Most Valuable Rare Coins
What is the rarest coin in the world? We have not one, but five different answers. The 1933 Double Eagle, 1794 Flowing Hair Dollar, 1804 Draped Bust Dollar, 1907 Saint-Gaudens Double Eagle, and 1913 Liberty Head Nickel are some of the rarest coins to ever come out of the world’s sovereign mints.
1933 Double Eagle
The 1933 Gold Double Eagle is an enigma. While nearly 450,000 Double Eagles were minted in 1933, almost all of them were melted down following a change in U.S. law. Officially, none of the coins were ever entered into circulation. But around twenty of these storied coins were taken out of the mint, rescued from the fate of being melted down. In simpler terms, fewer than 20 1933 Double Eagles have actually ever been discovered. Talk about low release numbers!
Like all of the other Double Eagles, this 1933 coin features an obverse depiction of Lady Liberty. She walks away from the Capitol, which is surrounded by a rising sun. In her arms, you’ll find two familiar American symbols: the olive branch and Liberty’s torch. On the reverse, the American bald eagle flies above the same rising sun.

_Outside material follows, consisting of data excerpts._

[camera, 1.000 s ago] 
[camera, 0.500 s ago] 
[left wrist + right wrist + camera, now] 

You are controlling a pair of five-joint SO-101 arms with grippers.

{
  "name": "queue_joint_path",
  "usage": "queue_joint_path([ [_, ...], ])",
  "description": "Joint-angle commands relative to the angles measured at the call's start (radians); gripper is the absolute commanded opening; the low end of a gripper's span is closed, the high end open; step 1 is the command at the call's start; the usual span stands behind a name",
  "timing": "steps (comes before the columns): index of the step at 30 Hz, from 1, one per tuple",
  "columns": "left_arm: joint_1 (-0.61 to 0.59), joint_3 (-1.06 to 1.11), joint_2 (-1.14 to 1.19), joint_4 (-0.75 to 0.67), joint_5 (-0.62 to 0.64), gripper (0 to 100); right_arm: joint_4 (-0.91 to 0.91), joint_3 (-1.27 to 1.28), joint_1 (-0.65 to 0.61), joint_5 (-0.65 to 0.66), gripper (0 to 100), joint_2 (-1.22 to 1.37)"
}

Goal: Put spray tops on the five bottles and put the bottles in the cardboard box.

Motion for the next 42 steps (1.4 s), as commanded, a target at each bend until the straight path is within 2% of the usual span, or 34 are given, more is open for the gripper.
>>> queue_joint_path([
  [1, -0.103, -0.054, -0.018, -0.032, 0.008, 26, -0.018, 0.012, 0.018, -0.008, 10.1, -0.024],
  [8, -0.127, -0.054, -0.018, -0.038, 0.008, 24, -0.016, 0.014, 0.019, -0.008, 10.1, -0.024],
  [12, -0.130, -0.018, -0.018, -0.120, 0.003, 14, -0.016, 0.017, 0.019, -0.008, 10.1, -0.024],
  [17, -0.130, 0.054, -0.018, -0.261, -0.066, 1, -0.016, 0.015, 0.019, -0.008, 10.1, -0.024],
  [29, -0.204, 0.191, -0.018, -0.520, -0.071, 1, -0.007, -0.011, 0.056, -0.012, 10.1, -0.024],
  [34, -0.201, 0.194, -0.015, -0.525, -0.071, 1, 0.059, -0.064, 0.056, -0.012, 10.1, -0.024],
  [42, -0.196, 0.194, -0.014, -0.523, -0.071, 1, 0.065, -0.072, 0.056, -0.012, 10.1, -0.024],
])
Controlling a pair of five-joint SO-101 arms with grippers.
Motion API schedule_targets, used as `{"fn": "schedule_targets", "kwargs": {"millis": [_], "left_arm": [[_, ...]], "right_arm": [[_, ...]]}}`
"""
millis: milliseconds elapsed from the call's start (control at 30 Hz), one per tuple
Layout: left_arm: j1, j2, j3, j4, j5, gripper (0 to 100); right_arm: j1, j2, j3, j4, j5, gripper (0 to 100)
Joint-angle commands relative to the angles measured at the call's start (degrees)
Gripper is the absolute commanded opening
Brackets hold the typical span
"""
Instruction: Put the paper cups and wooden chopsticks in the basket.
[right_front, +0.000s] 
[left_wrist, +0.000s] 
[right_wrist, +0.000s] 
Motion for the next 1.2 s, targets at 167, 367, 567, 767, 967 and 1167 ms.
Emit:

At auction, this coin frequently sets records. In 2021, the 1933 Double eagle sold for an incredible $18.8 million USD, the highest going rate for any coin in history. What is the rarest coin in the world? It’s pretty clear that the 1933 Double Eagle, of which only 20 specimens escaped certain destruction, is a contender.
1794 Flowing Hair Dollar
While the 1933 Double Eagle is valuable because of its place as the last coin in the series, the 1794 Flowing Hair Dollar was actually the first in its own collection. Minted toward the beginning of the American government, only 1,758 were ever distributed. Finding these coins in excellent condition is nearly impossible, given both the coin’s age and their extremely limited mintage numbers. Even in average condition, the 1794 Flowing Hair Dollar can be worth $122,000 or more. In uncirculated condition, 1794 Flowing Hair Dollars have broken records, selling for as much as $5.8 million at auction.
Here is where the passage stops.